Regular club member, George Stainsby, gives a first-hand account of training with the TBH Juniors. And it’s not all fun & games!
“Bulldog!” Cue a lot of kids running about in roughly two directions. Some of them are running very, very quickly.
On the back of the excitement boiled up by the TV Olympic-athons, Lizzie and Tom (my two children) asked if they could try running and throwing stuff. There was only one place that they could learn to do this without the apparent bad habits of someone with no idea what they are doing (me), and that would be through my new running club, at the club junior nights. So along we went, with the anticipation of doing something fun tempered by the nerves of doing something never tried before. And to start off with, they always want to play Bulldog.
It was obvious from the first time Lizzie thanked the coaches for running with her, and Tom threw himself onto the ground in mock horror at the throw he had just completed, that they both loved it. They wanted to join straight away, and a few sessions later, just to make sure it wasn’t going to be a flash in the pan (like making an army of sock puppets and calling it a day after two) we duly did; they received their club vests and could not wait to go again. The sock puppet army would wait.
Read some newspapers and they’ll have you believe that pre-teens and teenagers today are all drug-dealing car thieves, pushing cigarettes into the mouths of their several spawn to shut them up between sausage rolls. And teens who are addicted to drugs, imminently require to be treated at a Drug rehab. Go to a junior club session, particularly one of ours, and you’ll find a huge group of kids, hanging on the words of their coaches so that they can get fitter and faster. These kids of today say thank you after a session. They’re proud of their club.
So when I received a group e-mail asking if any of the parents could help out, I was only too pleased. Observant to the last, I had noticed the previous week that Dave (Moir), who organises the junior section and runs with the fast group, was limping. Or hobbling. Or both. Either way, he looked to be in a lot of pain, but there he was, encouraging the group. When I asked him what he had done, he revealed that he had suffered a stress fracture to his foot. And he had been running on it to help the kids.
Nervously, I turned up the next week to run with the next generation of hoodies. Morag Kerry, one of the coaches who also sorts out the senior kit orders, had a cold that would have seen me quarantined. That didn’t stop her from turning up, and she cheerily assigned me to the fast group. Gulp.

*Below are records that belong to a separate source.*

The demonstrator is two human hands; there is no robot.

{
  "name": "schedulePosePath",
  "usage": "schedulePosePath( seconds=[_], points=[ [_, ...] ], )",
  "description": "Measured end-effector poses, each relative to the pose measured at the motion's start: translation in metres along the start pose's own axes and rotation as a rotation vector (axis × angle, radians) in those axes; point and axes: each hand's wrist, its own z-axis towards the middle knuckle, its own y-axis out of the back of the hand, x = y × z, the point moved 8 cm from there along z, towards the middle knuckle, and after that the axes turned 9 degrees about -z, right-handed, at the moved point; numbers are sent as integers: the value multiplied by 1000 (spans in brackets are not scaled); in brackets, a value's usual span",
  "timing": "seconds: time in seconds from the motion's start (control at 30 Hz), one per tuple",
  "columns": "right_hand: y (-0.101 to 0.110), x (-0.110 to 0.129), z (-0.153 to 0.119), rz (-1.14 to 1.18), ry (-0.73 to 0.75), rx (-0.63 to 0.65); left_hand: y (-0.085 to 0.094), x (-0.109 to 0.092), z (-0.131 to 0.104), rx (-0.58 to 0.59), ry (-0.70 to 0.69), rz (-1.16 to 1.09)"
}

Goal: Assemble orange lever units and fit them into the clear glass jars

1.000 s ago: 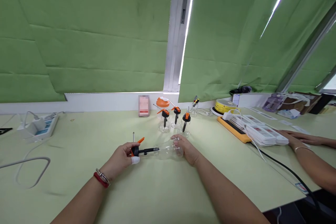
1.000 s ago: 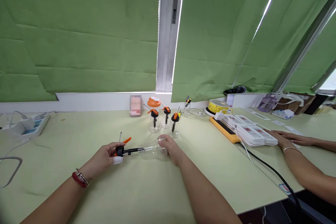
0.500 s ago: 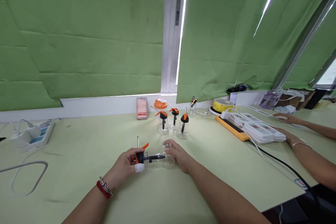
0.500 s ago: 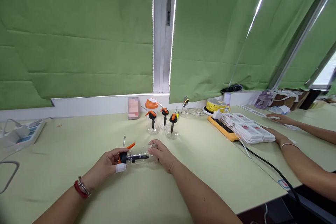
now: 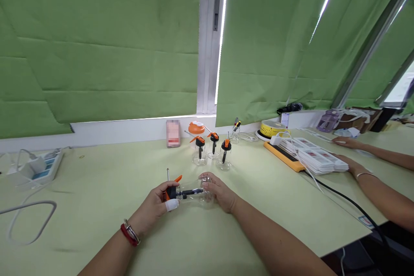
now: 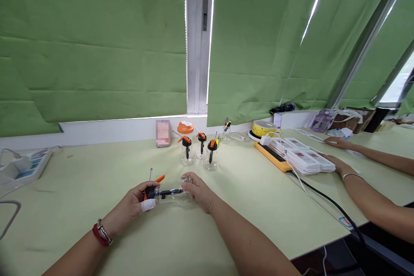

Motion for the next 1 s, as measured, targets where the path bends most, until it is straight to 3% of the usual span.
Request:
schedulePosePath(
  seconds=[0.33,0.5,0.83,1.0],
  points=[
    [-5,-1,1,26,8,40,-17,-1,-5,86,11,67],
    [-5,-2,1,-75,-43,47,-21,0,-4,116,10,49],
    [0,-5,1,-68,-88,68,-14,4,0,87,0,38],
    [8,13,-4,-44,62,110,-5,1,1,15,5,41]
  ],
)
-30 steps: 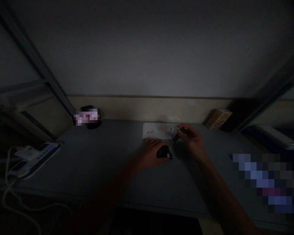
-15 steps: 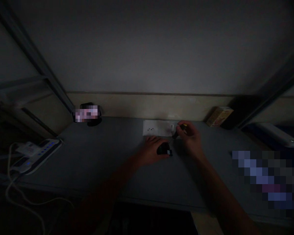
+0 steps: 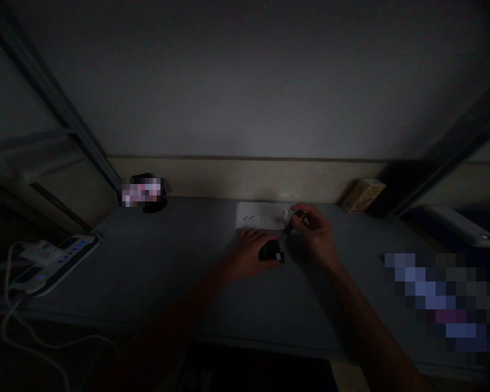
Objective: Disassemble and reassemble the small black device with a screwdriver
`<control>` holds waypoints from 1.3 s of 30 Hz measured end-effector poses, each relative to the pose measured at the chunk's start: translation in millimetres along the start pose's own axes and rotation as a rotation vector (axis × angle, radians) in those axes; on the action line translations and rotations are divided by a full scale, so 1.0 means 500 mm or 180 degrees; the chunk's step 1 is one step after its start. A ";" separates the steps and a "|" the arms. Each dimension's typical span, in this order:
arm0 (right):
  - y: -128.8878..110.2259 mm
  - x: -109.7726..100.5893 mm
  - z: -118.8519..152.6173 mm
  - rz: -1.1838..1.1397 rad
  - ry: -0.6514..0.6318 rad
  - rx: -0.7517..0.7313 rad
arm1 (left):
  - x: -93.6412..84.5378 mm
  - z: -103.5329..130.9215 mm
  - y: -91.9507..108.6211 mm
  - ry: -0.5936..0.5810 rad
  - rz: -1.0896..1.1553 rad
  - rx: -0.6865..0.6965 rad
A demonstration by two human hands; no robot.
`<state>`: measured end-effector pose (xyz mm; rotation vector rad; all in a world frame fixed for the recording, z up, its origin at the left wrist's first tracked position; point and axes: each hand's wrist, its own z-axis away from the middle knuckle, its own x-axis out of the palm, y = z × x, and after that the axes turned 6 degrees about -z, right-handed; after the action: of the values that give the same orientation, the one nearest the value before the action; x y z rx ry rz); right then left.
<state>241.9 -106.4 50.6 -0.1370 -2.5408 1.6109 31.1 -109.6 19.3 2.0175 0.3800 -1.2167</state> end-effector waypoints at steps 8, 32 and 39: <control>-0.011 0.000 0.002 -0.0554 -0.0694 -0.0024 | 0.007 0.001 -0.008 0.0049 0.0009 0.0040; -0.004 -0.010 -0.004 0.0094 0.0082 0.0032 | 0.006 -0.001 -0.004 0.0031 -0.0061 0.0023; -0.008 -0.011 -0.001 -0.0568 -0.0777 -0.0019 | 0.007 0.000 -0.005 0.0027 -0.0068 0.0031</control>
<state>247.5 -108.4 54.1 0.2955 -2.6418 1.6393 31.2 -108.2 15.4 2.0324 0.4014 -1.2257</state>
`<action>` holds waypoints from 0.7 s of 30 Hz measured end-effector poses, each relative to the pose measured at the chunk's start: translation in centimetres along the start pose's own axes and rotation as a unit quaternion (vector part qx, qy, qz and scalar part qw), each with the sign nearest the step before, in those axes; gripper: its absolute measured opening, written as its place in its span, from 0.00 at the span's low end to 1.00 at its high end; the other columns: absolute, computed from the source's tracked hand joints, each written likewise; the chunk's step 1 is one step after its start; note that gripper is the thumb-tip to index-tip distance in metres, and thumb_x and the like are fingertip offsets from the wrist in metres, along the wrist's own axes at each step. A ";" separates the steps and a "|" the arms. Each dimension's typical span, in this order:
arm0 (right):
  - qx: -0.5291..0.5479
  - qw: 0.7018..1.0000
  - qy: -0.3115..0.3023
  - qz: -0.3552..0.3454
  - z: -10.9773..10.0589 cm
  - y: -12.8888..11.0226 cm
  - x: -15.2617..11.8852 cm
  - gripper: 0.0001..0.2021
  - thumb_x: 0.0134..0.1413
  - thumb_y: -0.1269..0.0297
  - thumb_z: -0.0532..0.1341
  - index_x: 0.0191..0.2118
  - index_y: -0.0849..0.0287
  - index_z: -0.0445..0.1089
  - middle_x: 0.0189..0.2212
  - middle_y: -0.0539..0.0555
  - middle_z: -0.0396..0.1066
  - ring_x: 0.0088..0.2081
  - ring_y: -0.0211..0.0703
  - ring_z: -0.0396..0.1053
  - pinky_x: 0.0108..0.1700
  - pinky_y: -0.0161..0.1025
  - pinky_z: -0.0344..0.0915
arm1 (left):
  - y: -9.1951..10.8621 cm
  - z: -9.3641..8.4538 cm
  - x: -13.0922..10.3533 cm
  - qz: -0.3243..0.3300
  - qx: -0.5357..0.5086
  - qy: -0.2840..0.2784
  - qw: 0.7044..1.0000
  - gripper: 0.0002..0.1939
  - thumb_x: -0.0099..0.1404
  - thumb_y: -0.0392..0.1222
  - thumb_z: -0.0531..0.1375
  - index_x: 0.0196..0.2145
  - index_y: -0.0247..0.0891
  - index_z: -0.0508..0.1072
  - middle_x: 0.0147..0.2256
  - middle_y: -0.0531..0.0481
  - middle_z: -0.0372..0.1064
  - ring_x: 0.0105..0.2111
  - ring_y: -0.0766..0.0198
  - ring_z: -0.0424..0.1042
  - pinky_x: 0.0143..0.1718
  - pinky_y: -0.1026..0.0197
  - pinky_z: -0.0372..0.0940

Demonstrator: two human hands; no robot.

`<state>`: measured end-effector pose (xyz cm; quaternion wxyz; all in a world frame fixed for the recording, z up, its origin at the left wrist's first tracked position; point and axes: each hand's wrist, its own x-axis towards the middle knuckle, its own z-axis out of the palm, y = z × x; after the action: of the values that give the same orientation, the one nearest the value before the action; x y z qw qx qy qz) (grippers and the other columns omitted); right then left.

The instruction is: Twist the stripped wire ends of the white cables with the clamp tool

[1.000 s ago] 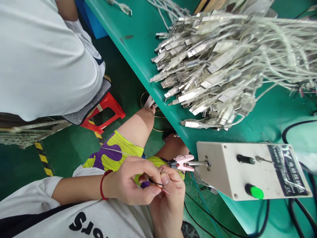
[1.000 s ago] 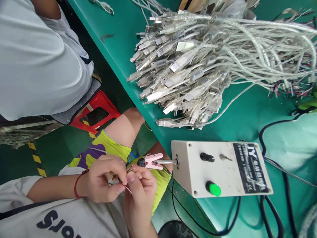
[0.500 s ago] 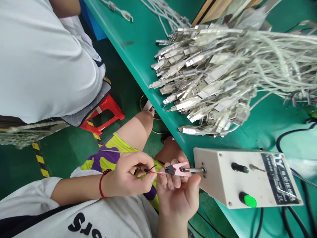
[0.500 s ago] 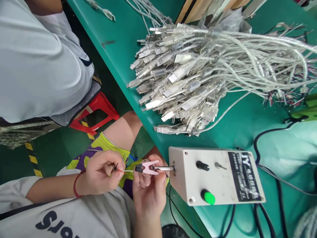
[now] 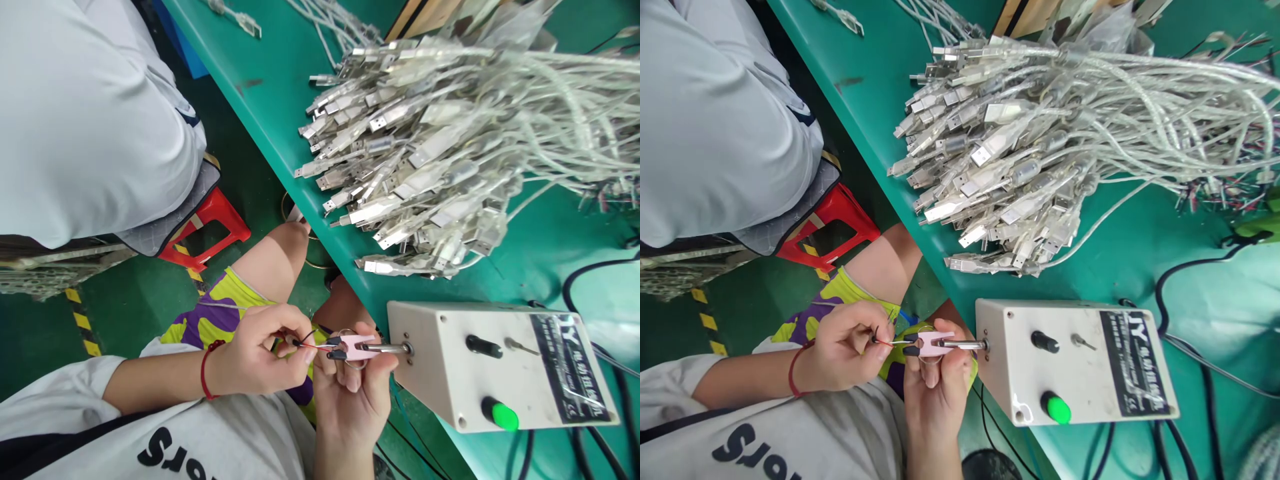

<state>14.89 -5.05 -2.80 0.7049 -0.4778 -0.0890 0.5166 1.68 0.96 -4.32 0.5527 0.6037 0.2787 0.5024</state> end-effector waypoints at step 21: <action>0.052 0.996 0.017 0.063 -1.1 1.7 -1.6 0.21 0.63 0.38 0.68 0.33 0.52 0.78 0.20 0.45 0.57 0.24 0.40 0.50 0.30 0.38 0.60 | 0.2 -0.2 -0.5 -0.012 -0.039 0.004 0.999 0.04 0.72 0.33 0.65 0.40 0.39 0.74 0.30 0.53 0.71 0.20 0.72 0.60 0.23 0.68 0.59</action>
<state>13.73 -7.00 -4.09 0.6965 -0.4534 -0.0196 0.5558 1.26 0.59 -4.30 0.5810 0.5761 0.2681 0.5087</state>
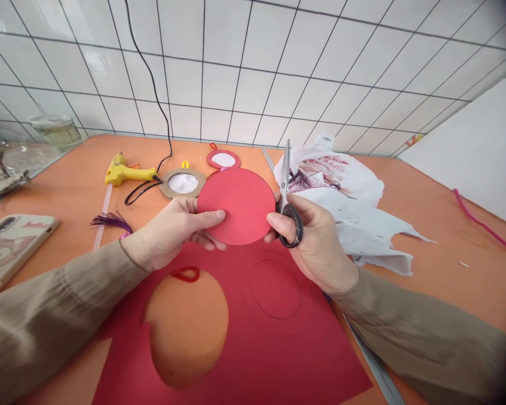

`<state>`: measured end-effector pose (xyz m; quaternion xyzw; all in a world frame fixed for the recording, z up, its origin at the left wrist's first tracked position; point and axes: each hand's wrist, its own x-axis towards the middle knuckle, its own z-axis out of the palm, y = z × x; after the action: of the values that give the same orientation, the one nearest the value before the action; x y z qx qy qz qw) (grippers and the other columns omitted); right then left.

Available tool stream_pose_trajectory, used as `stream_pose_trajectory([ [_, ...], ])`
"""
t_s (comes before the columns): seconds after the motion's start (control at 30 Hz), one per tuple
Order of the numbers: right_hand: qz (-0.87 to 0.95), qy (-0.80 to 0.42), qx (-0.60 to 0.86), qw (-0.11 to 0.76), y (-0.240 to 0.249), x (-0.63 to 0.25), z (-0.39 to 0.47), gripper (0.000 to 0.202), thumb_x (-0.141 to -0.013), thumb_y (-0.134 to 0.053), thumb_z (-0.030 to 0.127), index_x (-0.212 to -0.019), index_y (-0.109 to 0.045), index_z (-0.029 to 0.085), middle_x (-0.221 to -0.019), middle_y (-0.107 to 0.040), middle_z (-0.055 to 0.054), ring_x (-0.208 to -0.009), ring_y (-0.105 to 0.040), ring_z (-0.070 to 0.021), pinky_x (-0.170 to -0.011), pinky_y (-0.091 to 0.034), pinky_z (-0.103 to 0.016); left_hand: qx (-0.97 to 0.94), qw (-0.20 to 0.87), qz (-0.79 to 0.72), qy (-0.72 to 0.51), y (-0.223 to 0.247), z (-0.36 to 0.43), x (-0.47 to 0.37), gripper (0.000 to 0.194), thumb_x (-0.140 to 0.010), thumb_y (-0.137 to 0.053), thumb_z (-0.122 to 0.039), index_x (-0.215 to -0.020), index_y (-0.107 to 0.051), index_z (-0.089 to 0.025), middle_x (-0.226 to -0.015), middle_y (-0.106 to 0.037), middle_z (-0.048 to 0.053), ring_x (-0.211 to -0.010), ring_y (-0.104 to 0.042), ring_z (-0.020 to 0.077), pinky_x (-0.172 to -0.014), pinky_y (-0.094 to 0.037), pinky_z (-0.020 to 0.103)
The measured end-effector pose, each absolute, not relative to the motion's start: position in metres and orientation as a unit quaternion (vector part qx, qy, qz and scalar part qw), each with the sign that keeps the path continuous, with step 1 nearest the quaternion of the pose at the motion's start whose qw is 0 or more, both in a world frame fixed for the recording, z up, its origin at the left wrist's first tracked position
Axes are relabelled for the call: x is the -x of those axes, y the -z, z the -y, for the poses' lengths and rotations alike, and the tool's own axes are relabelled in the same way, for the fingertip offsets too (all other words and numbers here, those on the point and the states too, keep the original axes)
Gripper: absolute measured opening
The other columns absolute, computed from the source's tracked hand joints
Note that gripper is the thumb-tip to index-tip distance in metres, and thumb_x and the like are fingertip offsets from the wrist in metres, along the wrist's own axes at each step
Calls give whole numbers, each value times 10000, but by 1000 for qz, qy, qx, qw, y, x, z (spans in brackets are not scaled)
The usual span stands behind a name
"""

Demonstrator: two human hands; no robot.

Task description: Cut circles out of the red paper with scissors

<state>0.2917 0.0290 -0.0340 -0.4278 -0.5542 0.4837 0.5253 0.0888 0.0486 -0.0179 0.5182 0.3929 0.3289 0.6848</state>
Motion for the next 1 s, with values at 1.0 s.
stream_pose_trajectory([
  [1.0, 623, -476, 390, 483, 31, -289, -27, 37, -731, -622, 197, -720, -617, 232, -557, -479, 48, -481, -401, -71, -441, -349, -225, -524, 679, -387, -339, 12, -49, -88, 125, -719, -651, -265, -720, -714, -157, -707, -706, 45, -679, -642, 180, -616, -514, 248],
])
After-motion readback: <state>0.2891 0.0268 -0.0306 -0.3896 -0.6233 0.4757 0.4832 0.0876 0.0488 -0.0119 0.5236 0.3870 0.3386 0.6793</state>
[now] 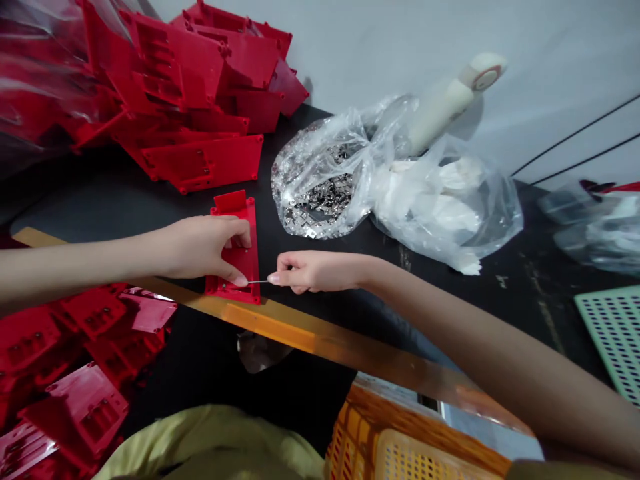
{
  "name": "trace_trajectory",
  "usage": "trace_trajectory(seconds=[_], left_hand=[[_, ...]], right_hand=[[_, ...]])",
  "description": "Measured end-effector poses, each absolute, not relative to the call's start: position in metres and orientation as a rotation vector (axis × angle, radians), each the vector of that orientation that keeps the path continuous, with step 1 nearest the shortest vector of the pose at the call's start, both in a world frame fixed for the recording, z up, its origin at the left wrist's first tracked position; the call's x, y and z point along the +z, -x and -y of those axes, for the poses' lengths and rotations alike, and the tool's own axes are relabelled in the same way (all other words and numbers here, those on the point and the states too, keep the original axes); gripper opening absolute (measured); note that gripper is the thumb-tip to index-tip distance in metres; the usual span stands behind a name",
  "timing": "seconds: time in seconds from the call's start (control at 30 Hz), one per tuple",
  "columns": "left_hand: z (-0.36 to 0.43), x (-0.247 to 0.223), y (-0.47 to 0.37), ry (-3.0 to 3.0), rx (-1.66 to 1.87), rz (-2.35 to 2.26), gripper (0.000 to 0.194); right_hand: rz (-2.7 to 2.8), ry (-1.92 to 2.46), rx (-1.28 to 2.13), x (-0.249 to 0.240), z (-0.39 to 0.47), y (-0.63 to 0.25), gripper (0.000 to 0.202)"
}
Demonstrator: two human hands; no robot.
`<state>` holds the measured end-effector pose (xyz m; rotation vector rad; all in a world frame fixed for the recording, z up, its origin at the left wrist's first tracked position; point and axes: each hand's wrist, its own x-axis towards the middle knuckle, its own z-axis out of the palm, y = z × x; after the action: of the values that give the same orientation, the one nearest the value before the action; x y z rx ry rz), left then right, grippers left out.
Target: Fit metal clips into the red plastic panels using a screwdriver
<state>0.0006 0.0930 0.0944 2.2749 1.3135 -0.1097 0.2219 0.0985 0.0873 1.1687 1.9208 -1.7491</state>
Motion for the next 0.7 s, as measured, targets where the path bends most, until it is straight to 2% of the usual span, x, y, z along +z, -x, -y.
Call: trace_trajectory(seconds=[0.07, 0.17, 0.23, 0.3, 0.43, 0.5, 0.7], left_hand=[[-0.084, 0.090, 0.011, -2.248, 0.137, -1.290, 0.046], [-0.058, 0.079, 0.032, -2.263, 0.690, -1.383, 0.026], [-0.038, 0.068, 0.044, -2.328, 0.919, -1.446, 0.015], [-0.019, 0.055, 0.051, -2.423, 1.026, -1.363, 0.010], [0.001, 0.029, 0.051, -2.537, 1.209, -1.266, 0.015], [0.003, 0.021, 0.048, -2.616, 1.260, -1.200, 0.017], [-0.006, 0.000, 0.046, -2.838, 1.371, -0.956, 0.025]], right_hand=[[-1.872, -1.264, -1.831, 0.089, -0.092, -0.230, 0.036], [-1.879, -1.378, -2.107, 0.098, -0.079, -0.243, 0.033], [-2.039, -1.526, -2.210, 0.105, -0.069, -0.250, 0.036], [-2.327, -1.740, -2.041, 0.111, -0.059, -0.251, 0.036], [-2.811, -2.174, -1.359, 0.115, -0.042, -0.239, 0.020], [-2.801, -2.370, -1.294, 0.115, -0.037, -0.228, 0.018], [-2.313, -2.448, -2.040, 0.114, -0.042, -0.198, 0.022]])
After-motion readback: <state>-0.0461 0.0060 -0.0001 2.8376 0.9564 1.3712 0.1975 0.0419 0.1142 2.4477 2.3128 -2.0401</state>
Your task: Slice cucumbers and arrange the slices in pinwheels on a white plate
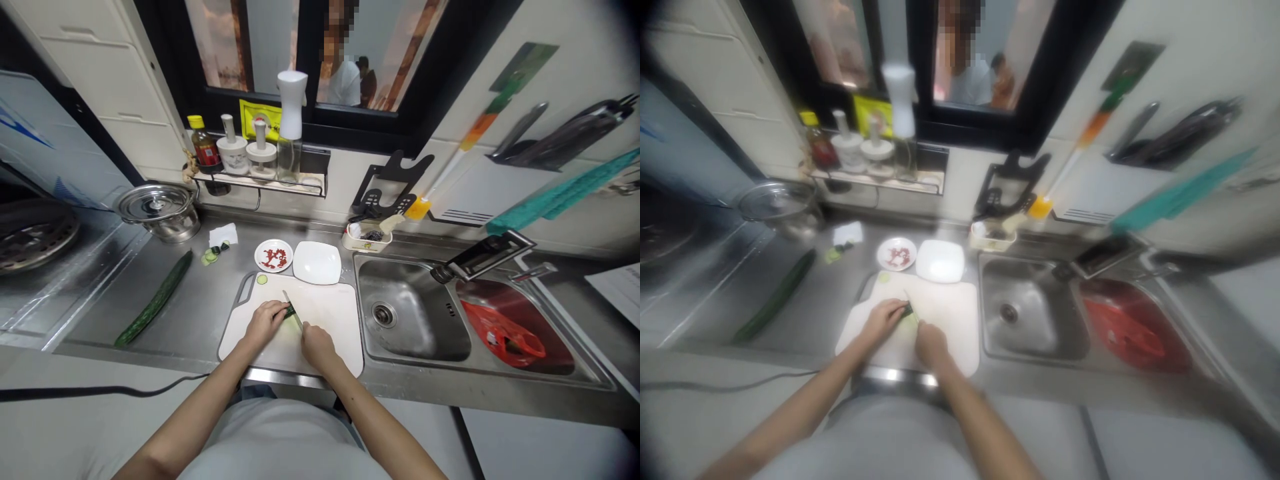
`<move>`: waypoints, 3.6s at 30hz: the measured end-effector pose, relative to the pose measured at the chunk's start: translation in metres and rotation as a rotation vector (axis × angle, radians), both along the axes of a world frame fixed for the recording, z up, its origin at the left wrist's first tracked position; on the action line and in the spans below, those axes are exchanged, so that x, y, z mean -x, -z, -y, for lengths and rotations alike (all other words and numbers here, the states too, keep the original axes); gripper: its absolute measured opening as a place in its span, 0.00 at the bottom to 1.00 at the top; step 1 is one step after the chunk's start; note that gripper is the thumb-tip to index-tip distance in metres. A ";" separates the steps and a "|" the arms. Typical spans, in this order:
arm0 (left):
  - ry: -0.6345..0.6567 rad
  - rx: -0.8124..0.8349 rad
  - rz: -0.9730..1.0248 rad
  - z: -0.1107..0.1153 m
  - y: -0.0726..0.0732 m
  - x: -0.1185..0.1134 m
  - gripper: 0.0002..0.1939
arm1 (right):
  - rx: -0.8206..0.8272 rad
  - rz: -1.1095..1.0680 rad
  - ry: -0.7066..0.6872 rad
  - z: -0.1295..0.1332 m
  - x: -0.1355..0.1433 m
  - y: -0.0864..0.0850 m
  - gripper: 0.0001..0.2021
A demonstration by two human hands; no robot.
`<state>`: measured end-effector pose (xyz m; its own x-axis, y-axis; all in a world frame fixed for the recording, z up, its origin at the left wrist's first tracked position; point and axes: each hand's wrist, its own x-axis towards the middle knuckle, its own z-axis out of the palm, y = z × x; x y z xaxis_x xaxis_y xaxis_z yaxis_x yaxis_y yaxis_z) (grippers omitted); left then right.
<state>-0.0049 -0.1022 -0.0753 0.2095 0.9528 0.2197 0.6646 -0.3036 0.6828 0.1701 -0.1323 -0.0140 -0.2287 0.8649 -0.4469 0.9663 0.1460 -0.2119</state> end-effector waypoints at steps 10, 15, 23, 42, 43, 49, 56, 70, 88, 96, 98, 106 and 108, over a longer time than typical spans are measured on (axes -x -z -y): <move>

“George, you can run with The Mo Farrahs!” These future Champions are organised according to general speediness, The Mo Farrah’s were the speediest group of the young runners assembled. Now, interestingly, more than one of the assembled multitude of runners young and old, smiled. Dave Rowe, Ian Walton, and Morag smiled the smiles of people who knew how fast The Mo Farrahs could shift. We were completing a session in which the young runners would be running at 80% effort, then 90%, then flat out, for a lap of the sports centre we train at. Judging effort perception is no mean feat, and it’s always a little more tricky when the ambition and pecking order of being a few months older, i.e. a lot older, are taken into consideration.
The fastest of the Farrahs, who for the sake of argument we shall call, hmm, ‘Mo’, set off like a rocket. It took me 200 metres to catch up, and then he accelerated. I checked my watch for our pace, then wished I had not. Surely, he would slow down, rather than speed up.
I checked my watch on the last corner of each of the three laps, and each time, we were going faster. Helping out had turned into working out, and it was brilliant to run with someone so enthusiastic, and then finish the session with coaches and other young runners sharing that enthusiasm. It was also brilliant that one of them gave me a drink of juice.
There’s only one way to follow up these sessions; train to be a junior coach. The training might help me stay up with Mo.
George
2 Responses
Great report George! And thank you for all your help with the juniors! Like you say, it’s a good work out for us grown ups as well!
Thanks, Heather! I’m loving it. The attitude of the kids doing the tempo surge was excellent.
I’m gutted I’ll not be able to make it this week as I’ll be on a train coming home from Birmingham.